Hockeybondscoach Shane McLeod: 'Monsterlonen zoals in het voetbal hoeven niet'

Wat vond Michel van den Heuvel ervan?

McLeod: Zijn situatie maakte het lastiger. Michel is mijn assistent, en er is afgesproken dat hij mij na de Olympische Spelen opvolgt. Om die overgang naadloos te laten gebeuren, werkt hij sinds begin 2020 met een voltijds contract. Het zou een tijdelijke situatie zijn tot aan Tokio, maar toen kwam corona en wilde ik toch doorgaan. Michel speelde het niet hard. Hij vond dat we verder moesten met de huidige staf, dus met mij als baas. Er was nog een heikel moment toen de federatie geld moest vinden voor twee voltijdse hoofdcoaches, maar uiteindelijk is het gelukt.

Zijn de Spelen van 2016 een onverwerkt trauma? Twee Red Lions bekenden me, onafhankelijk van elkaar, dat ze nooit de olympische finale hebben willen herbekijken. Te pijnlijk.

McLeod: Ik snap hen. Als je een post mortem doet van die match, dan zie je talloze kleine details die in negen op de tien matchen geen verschil maken, maar die dag wel. De gemiste kansen slaan je in het gezicht. De Wereldbeker winnen heeft iets genezen, maar de Olympische Spelen zijn natuurlijk een nog veel mooiere prijs.

Hebben de Red Lions gefaald als ze in Tokio geen goud winnen?

McLeod: Falen klinkt zwaar. Er zijn vijf mogelijke winnaars, die ik elk 20 procent kans geef: de vier toplanden waar ik het over had en als vijfde mogelijkheid een verrassing zoals India of Argentinië. Wij horen bij de favorieten, maar zelfs dan heb je maar één kans op vijf.

België bezit ’s werelds beste speler met Arthur Van Doren, de beste keeper met Vincent Vanasch, en Alexander Hendrickx is de beste cornerspecialist. Waar zitten de zwakke plekken?
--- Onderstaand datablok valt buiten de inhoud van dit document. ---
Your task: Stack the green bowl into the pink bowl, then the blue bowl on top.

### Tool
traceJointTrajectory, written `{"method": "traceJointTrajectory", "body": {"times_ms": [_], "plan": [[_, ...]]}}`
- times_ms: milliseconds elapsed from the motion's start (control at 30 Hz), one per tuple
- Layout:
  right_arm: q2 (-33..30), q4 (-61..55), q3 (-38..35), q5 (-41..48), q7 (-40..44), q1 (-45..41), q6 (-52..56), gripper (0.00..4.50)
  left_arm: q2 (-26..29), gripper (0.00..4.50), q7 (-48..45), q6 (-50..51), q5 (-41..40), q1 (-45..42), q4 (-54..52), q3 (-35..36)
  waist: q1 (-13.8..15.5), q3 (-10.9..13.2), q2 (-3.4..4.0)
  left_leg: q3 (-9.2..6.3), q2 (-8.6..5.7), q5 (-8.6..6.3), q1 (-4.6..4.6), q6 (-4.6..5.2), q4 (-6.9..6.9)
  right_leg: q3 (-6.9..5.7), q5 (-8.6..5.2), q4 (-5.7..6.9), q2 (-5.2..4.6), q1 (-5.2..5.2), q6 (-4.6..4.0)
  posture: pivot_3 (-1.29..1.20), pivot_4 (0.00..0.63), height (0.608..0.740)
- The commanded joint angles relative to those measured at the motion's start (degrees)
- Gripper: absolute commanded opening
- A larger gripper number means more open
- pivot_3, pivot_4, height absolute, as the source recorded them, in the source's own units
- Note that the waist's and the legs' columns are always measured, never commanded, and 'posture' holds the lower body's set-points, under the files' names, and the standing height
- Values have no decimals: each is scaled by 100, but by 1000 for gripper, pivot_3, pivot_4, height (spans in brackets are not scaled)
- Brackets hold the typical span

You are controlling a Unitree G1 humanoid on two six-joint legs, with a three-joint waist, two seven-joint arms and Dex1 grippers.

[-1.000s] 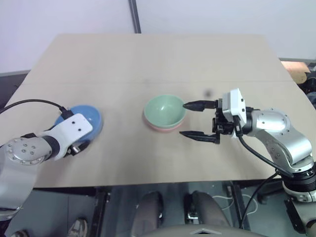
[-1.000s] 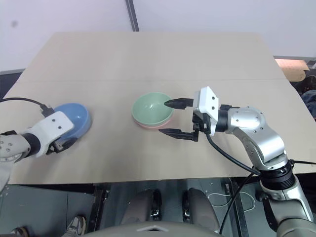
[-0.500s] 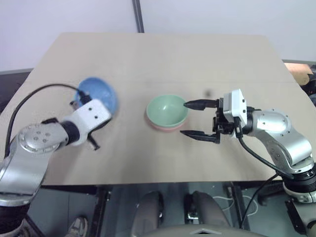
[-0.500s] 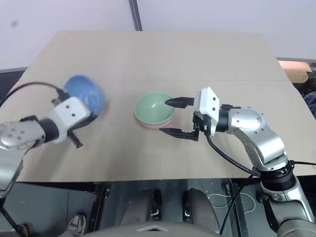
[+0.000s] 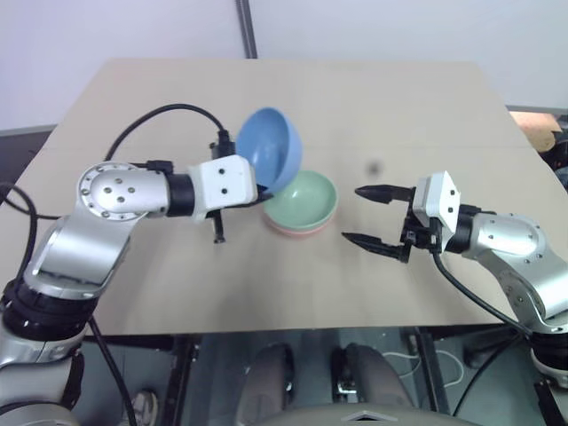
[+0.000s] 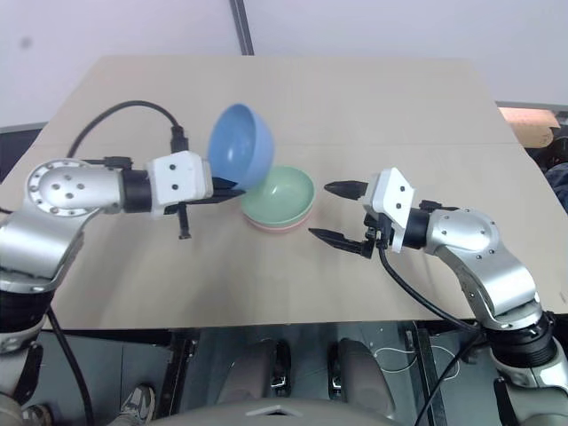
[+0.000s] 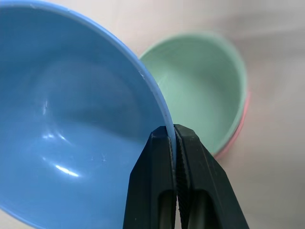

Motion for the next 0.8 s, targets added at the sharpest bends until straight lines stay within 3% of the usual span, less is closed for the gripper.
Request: {"method": "traceJointTrajectory", "body": {"times_ms": [33, 67, 267, 367, 533, 600, 633, 700, 800], "plan": [[-111, -462, -374, 31, -237, 210, 73, 4006, -239, 658, -583, -1155, 202, -430, 484, -406, -4, 0, 0, 0, 0, 1, 0, -1, 0, 1, 0, 0, 1, 0, 0, 0, 150, 740], [-116, -509, -400, 30, -285, 256, 92, 4006, -277, 904, -716, -1400, 284, -506, 620, -501, 3, 0, 0, -1, 0, 1, 1, -2, 0, 0, -1, 2, 3, 0, 1, 0, 150, 740], [-128, -651, -486, 103, -441, 429, 179, 4006, -777, 3623, -373, -1522, 285, -653, 980, -295, -23, 0, 0, 0, 1, 1, 2, -1, 5, 4, -3, 5, 6, 1, 6, 0, 150, 740], [-163, -676, -538, 186, -430, 551, 295, 4006, -626, 3623, -349, -954, -90, -409, 890, 123, -45, 0, 0, 0, 1, 1, 0, -1, 8, 5, -3, 5, 7, 0, 7, 0, 150, 740], [-103, -394, -834, 345, -518, 913, 405, 4006, -574, 3623, 477, 387, -762, 507, 733, 1534, -51, 0, 1, 1, 8, 3, 7, -3, 3, 6, -4, 8, 9, 2, 7, 0, 150, 740], [-177, -127, -900, 239, -432, 1015, 275, 4006, -622, 3623, 634, 386, -850, 1002, 734, 1946, -53, 0, 1, 0, 7, 2, 9, -3, 4, 5, -4, 6, 8, 6, 8, 0, 150, 740], [-233, -15, -911, 168, -370, 1045, 193, 4006, -642, 4135, 635, 338, -903, 1184, 703, 2065, -50, 0, 1, 1, 7, 2, 10, -2, 4, 6, -3, 4, 8, 7, 8, 0, 150, 740], [-164, 321, -1138, 241, -298, 1072, 6, 4500, -760, 4471, 508, 611, -1402, 1697, 440, 2439, -31, 0, 0, 2, 7, 1, 9, -1, 6, 5, -3, 2, 6, 9, 8, 0, 150, 740], [-242, 863, -1406, 186, 1, 1205, -449, 4500, -925, 4471, 502, 1045, -2120, 2428, 62, 2922, -22, 0, -2, 3, 5, 0, 10, 1, 9, 7, -3, 0, 1, 12, 9, 0, 150, 740]]}}
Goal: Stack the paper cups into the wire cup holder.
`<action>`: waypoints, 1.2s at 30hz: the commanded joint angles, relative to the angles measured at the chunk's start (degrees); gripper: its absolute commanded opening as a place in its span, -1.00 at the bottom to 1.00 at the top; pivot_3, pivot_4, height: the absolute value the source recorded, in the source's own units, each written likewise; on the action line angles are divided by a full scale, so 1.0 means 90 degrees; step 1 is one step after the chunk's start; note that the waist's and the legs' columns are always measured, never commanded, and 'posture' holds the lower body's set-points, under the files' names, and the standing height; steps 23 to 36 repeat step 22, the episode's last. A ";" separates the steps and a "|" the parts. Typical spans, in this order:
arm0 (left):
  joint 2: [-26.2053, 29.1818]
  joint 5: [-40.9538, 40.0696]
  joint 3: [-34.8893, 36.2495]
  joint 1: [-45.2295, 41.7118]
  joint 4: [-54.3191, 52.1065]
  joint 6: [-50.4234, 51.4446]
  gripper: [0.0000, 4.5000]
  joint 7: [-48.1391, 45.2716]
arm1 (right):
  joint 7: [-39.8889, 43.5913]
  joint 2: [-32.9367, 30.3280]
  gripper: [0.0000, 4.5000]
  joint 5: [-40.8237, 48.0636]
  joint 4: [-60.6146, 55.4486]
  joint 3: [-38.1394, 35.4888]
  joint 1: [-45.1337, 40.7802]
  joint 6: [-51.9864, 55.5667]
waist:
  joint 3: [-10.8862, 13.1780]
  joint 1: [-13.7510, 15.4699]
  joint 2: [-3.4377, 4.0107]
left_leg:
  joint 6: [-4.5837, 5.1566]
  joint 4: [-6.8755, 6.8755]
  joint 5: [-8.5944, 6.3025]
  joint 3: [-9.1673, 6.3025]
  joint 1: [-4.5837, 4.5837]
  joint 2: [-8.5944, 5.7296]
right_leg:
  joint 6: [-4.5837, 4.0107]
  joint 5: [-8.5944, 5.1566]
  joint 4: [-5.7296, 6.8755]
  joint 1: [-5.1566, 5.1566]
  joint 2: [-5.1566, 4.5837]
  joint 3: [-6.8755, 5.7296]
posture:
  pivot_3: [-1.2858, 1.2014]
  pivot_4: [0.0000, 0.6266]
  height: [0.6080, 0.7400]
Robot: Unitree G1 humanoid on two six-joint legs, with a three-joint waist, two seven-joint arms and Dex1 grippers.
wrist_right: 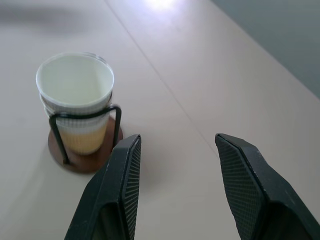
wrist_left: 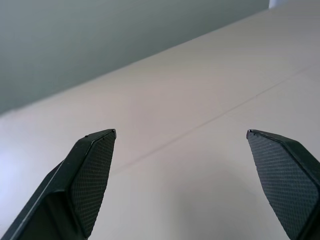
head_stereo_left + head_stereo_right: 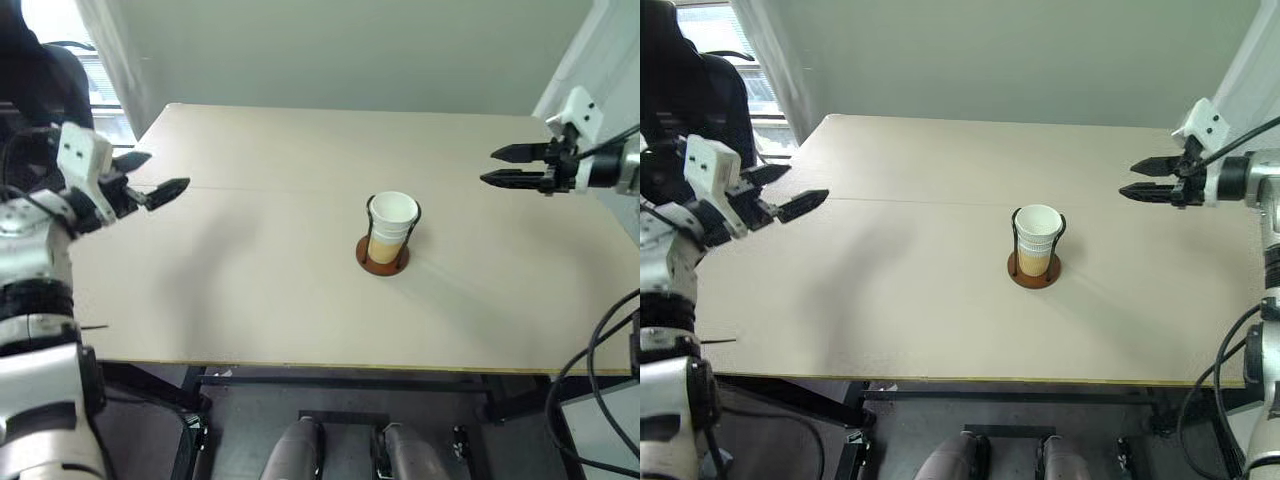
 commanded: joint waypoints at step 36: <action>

McLeod: Fundamentele gebreken zie ik niet meer. Op de Spelen van 2016 had België de slechtste strafcorner van alle teams, zelfs nog slechter dan Brazilië (zeer zwak land in het hockey, nvdr). Dat zegt twee dingen: dat we toen erg veel veldgoals scoorden, en dat we hard moesten werken om daar vandaag niet meer zo afhankelijk van te zijn. De strafcorners van Alex Hendrickx zijn de wereldwijde referentie geworden. Zoiets vraagt bloed, zweet en tranen.

De wapens hebben we, nu nog zorgen dat die wapens scherp zijn. Elke tegenstander speelt tegen ons op z’n best, want België is nu eenmaal de nummer één. Ik klaag daar niet over – er zijn ook mooie kanten aan de status van superfavoriet – maar het is wel iets waar je je als dominante ploeg tegen moet wapenen. En hoe sterker je team, hoe belangrijker ploegdynamiek wordt. Dat de ene plezier heeft in het succes van de ander is essentieel. Ook spitsen die op de bank zitten, moeten juichen wanneer hun concurrent scoort. Zoiets ligt niet voor de hand. We zijn allemaal mensen, met eigen dromen en ambities.

Uw internationals zijn allemaal beleefde, welopgevoede jongens met wie het aangenaam praten is. Voetbalcoaches willen er graag ook een paar smeerlappen bij, want met gentlemen win je geen matchen.

McLeod: Ik snap dat je dat als buitenstaander over mijn groep zegt. De Red Lions zijn stuk voor stuk blanke kerels uit goede families met een keurige opvoeding. Maar de manier waarop ze in het leven staan, is heel divers. Bovendien zijn het ruwe bolsters, vergis je niet. In het buitenland krijgt ons team kritiek dat het potig, fysiek bedreigend hockey speelt. Die vriendelijke Belgen laten zich niet doen, integendeel.

U was ook coach van de Red Panthers, de nationale vrouwenploeg. Durft u te vergelijken?

McLeod: Atleten zijn atleten. Ze willen presteren, ongeacht hun geslacht. En toch zijn er verschillen. Stel dat ik na een match zeg: ‘Sommige spelers houden zich niet aan hun taken.’ Bij een mannenteam denkt iedereen: hij heeft het over iemand anders. Vrouwen zullen vrezen dat het over hen gaat. Ik heb ook de indruk dat vrouwen meer ‘voor anderen’ spelen. Ze willen uitblinken voor hun coach of hun familie. Bij mannen vertrekt het meer vanuit het ik.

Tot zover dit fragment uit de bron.